== Segment start ==

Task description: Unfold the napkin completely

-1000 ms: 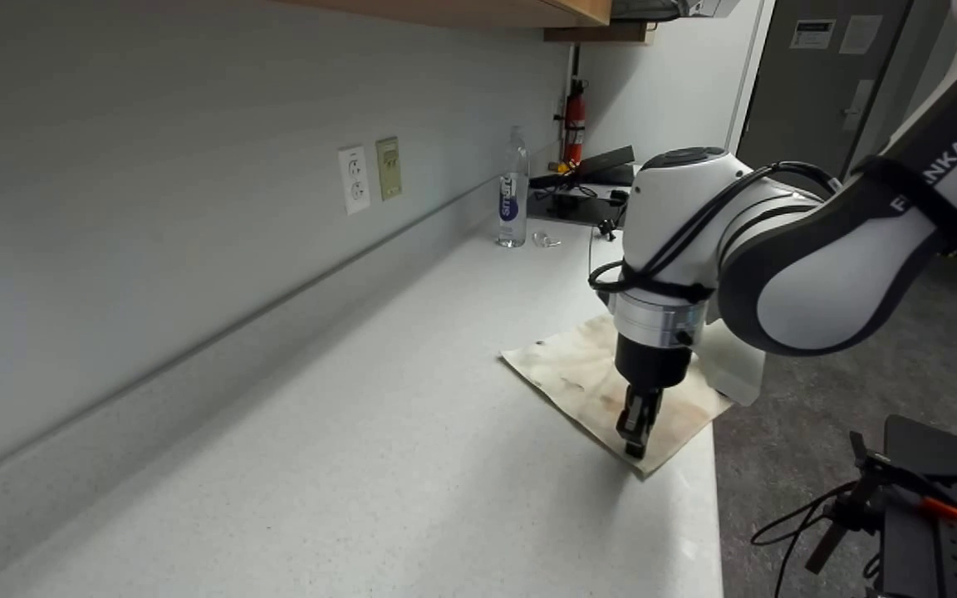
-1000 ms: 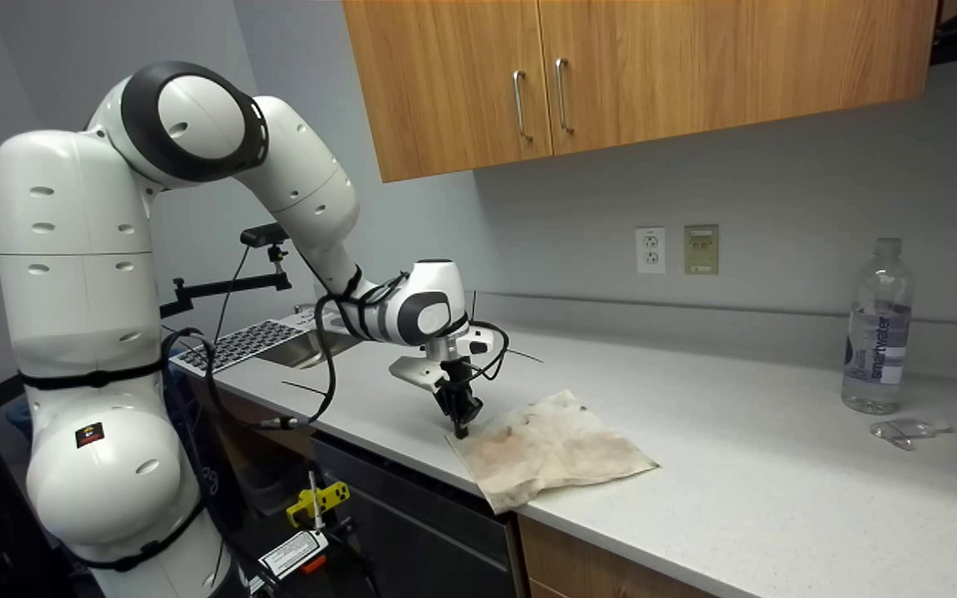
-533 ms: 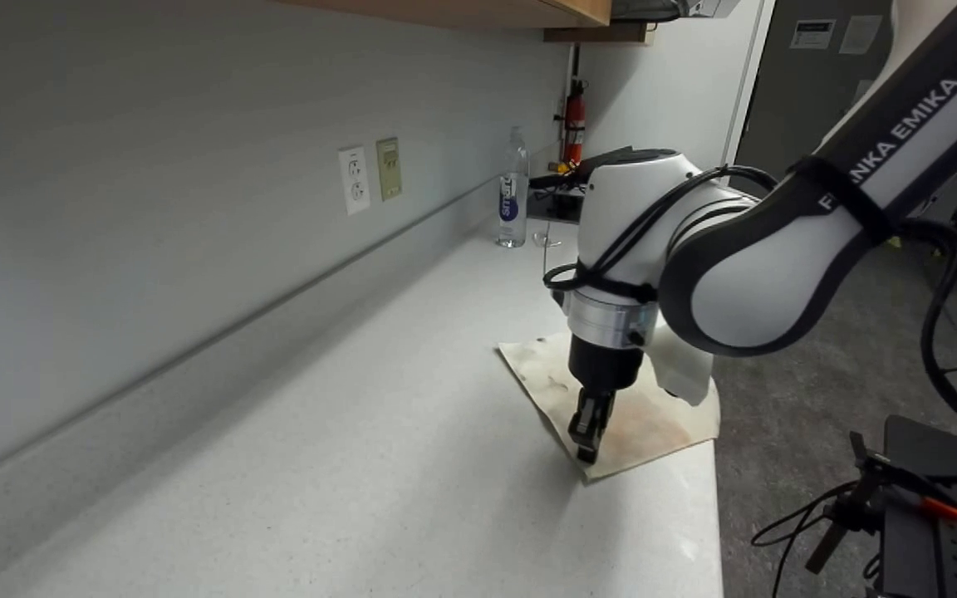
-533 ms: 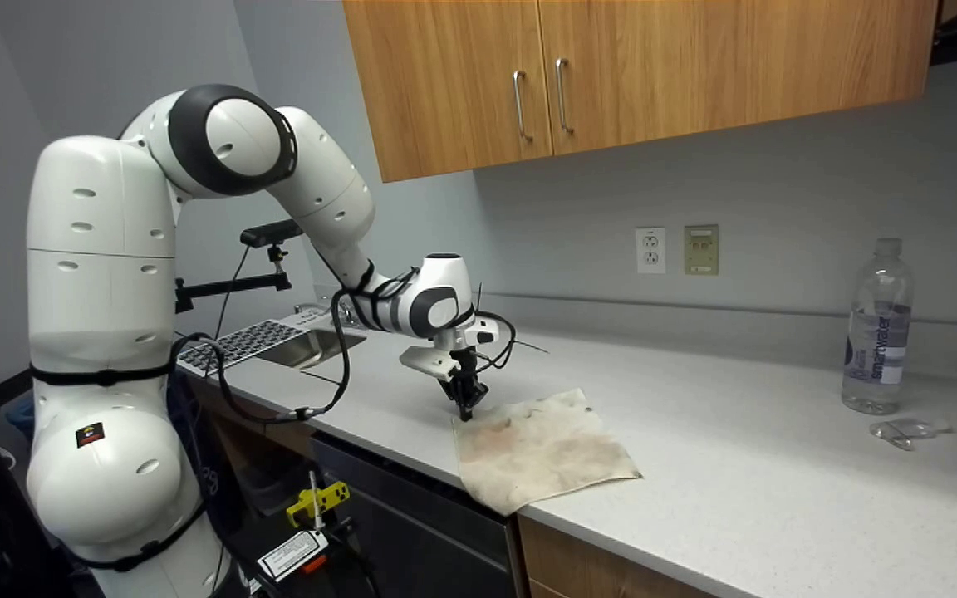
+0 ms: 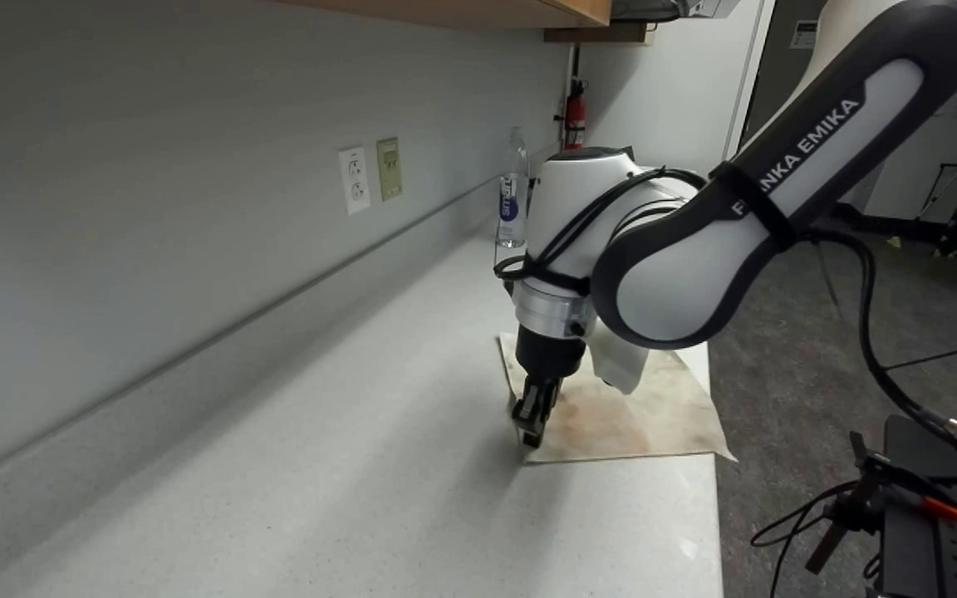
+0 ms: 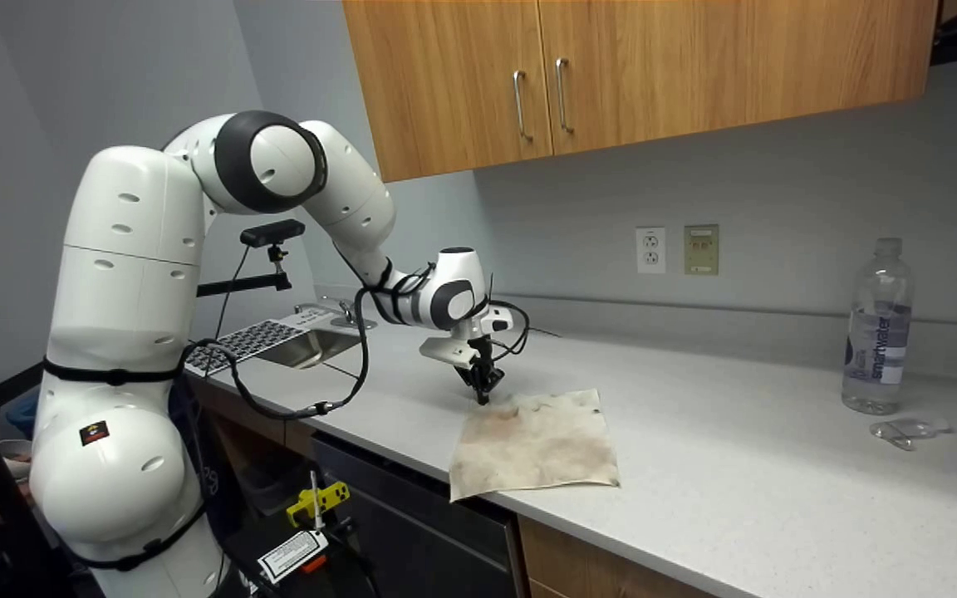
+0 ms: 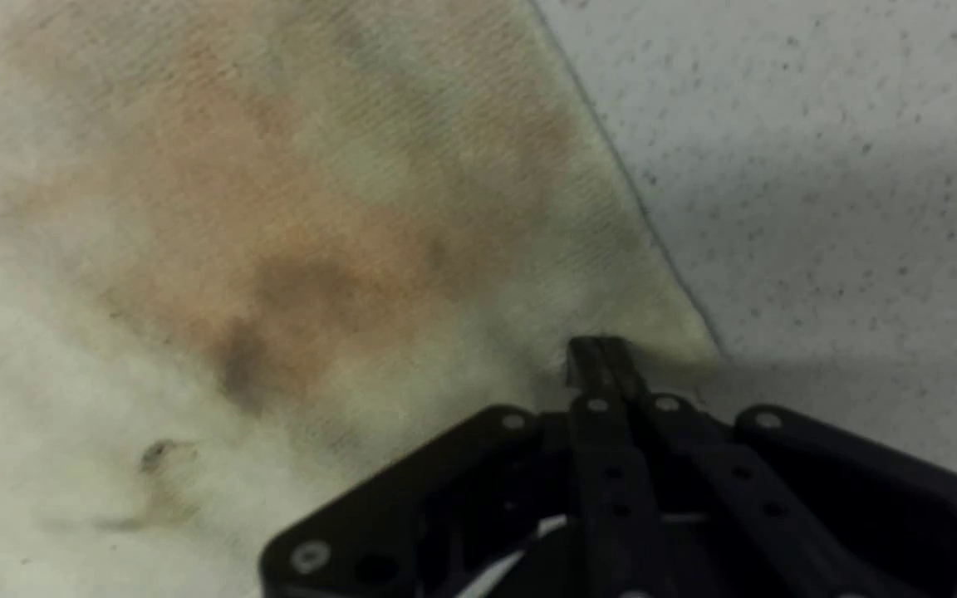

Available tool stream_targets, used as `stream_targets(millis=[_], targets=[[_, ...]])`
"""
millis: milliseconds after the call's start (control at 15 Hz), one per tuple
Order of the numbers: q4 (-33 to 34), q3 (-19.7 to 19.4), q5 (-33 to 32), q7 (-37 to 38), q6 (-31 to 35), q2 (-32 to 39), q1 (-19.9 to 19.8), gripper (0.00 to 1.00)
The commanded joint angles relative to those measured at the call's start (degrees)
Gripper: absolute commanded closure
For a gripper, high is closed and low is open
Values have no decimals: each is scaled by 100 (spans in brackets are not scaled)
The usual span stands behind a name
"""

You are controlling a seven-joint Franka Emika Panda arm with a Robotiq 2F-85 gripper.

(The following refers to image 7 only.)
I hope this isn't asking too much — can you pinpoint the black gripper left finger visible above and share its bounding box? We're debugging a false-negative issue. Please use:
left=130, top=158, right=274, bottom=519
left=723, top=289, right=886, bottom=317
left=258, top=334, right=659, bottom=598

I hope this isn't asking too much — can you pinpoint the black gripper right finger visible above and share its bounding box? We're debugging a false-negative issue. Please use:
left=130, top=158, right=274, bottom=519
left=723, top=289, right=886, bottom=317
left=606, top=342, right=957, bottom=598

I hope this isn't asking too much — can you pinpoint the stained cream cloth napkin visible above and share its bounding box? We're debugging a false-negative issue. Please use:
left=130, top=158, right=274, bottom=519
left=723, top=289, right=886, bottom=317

== Segment end ==

:: Activity ::
Give back every record above word for word, dropping pictures.

:: Answer to the problem ::
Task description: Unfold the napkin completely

-1000 ms: 
-1000 ms: 
-533 ms: 
-533 ms: 
+0 ms: 
+0 ms: 
+0 ms: 

Available tool stream_targets, used as `stream_targets(millis=[_], targets=[[_, ...]])`
"""
millis: milliseconds after the call's start (control at 15 Hz), one per tuple
Order of the numbers: q4 (-33 to 34), q3 (-19.7 to 19.4), q5 (-33 to 32), q7 (-37 to 38), q6 (-31 to 35), q2 (-32 to 39), q1 (-19.9 to 19.8), gripper (0.00 to 1.00)
The commanded joint angles relative to those measured at the call's start (degrees)
Gripper: absolute commanded closure
For a gripper, high is closed and low is open
Values have no decimals: each is scaled by 100 (spans in brackets are not scaled)
The usual span stands behind a name
"""

You are controlling a seven-joint Franka Emika Panda arm with a Robotiq 2F-85 gripper.

(The following refers to image 7 only.)
I hope this isn't asking too much — can you pinpoint the black gripper left finger visible above and share its bounding box? We're debugging a false-negative issue. Please use:
left=130, top=158, right=274, bottom=519
left=723, top=289, right=886, bottom=317
left=258, top=334, right=659, bottom=598

I hope this isn't asking too much — can you pinpoint the black gripper right finger visible above and share its bounding box? We're debugging a false-negative issue. Please use:
left=130, top=158, right=274, bottom=519
left=723, top=289, right=886, bottom=317
left=606, top=342, right=957, bottom=598

I hope this isn't asking too much — can you pinpoint the stained cream cloth napkin visible above and share its bounding box? We're debugging a false-negative issue. Please use:
left=130, top=158, right=274, bottom=519
left=723, top=289, right=886, bottom=317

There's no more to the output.